Data records
☆ ☆ ☆

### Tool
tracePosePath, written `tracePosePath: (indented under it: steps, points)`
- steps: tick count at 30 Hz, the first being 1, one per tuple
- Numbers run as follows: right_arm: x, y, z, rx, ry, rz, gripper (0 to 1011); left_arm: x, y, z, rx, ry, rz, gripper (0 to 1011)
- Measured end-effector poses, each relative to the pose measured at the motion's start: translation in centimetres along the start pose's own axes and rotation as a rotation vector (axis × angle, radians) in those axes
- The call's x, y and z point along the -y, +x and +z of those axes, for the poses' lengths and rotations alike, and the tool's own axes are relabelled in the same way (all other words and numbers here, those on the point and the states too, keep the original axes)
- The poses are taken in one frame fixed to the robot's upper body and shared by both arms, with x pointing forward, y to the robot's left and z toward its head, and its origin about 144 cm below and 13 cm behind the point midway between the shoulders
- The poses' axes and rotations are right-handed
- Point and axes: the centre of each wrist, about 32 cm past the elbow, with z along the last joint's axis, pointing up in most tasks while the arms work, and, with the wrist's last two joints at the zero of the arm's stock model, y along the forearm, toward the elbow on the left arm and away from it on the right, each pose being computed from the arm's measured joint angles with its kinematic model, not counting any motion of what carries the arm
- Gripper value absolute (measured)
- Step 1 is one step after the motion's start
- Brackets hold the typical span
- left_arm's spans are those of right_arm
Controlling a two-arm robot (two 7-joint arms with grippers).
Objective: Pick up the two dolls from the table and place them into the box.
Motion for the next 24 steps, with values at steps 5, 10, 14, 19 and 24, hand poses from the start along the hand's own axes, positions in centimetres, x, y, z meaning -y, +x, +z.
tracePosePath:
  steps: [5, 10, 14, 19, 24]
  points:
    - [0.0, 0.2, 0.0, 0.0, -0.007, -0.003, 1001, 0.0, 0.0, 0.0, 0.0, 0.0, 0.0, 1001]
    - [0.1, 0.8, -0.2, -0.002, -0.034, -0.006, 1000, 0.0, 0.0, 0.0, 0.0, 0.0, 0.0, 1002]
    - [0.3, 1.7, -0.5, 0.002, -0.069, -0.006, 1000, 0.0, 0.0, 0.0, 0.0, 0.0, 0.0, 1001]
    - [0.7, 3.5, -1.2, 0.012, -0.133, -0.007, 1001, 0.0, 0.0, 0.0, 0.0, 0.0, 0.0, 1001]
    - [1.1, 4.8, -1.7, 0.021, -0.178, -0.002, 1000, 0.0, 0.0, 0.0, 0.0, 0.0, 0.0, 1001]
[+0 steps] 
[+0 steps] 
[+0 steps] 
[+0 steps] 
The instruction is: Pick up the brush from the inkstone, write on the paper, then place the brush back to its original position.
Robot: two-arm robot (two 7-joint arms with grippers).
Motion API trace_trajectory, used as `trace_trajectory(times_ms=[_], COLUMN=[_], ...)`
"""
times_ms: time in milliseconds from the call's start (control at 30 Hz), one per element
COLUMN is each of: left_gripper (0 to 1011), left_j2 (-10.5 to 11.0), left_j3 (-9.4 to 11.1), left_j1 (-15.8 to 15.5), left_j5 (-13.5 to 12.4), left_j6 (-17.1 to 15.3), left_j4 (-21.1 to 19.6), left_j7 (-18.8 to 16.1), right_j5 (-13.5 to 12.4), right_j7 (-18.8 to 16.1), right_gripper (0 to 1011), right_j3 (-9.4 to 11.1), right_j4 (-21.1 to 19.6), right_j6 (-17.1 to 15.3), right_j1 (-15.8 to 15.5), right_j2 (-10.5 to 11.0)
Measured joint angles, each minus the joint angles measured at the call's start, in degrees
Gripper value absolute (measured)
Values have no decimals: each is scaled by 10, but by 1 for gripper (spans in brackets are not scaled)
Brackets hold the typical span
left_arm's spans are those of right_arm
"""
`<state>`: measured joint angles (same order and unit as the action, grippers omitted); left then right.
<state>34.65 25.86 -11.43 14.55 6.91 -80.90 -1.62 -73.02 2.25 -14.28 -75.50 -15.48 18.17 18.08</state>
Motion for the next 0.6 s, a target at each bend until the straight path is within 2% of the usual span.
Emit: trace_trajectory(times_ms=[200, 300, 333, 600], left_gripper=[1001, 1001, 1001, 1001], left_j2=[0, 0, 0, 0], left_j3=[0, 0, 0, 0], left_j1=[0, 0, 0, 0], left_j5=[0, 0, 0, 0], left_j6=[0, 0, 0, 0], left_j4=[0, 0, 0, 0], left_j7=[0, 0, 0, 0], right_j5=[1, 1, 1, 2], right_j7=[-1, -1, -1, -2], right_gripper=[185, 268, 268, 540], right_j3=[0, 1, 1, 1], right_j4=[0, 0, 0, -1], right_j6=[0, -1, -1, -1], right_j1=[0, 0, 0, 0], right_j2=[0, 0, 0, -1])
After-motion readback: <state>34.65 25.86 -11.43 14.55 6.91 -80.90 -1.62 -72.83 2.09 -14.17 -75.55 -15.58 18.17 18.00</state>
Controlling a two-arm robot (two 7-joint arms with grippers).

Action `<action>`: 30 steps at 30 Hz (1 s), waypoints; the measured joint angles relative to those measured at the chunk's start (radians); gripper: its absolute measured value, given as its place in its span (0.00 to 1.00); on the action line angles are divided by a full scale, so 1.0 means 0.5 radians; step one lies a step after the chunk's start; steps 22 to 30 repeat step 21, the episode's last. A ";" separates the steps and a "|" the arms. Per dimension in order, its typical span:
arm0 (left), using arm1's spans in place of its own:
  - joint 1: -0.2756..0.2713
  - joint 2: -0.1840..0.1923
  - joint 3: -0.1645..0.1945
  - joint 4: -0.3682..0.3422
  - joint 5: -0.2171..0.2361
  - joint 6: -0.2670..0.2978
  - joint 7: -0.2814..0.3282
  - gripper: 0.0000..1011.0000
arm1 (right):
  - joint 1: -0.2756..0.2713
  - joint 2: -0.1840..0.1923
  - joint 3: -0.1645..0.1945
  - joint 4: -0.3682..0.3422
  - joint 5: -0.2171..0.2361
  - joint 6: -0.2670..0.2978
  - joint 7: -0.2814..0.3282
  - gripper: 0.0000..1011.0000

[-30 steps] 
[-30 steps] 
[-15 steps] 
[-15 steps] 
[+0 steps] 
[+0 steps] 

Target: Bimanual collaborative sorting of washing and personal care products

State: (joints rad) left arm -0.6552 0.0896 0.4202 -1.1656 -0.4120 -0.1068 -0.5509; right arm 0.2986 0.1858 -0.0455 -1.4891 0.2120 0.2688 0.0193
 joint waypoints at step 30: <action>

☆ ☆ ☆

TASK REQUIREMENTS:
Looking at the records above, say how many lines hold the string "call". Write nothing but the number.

SOLUTION FOR THIS TASK:
3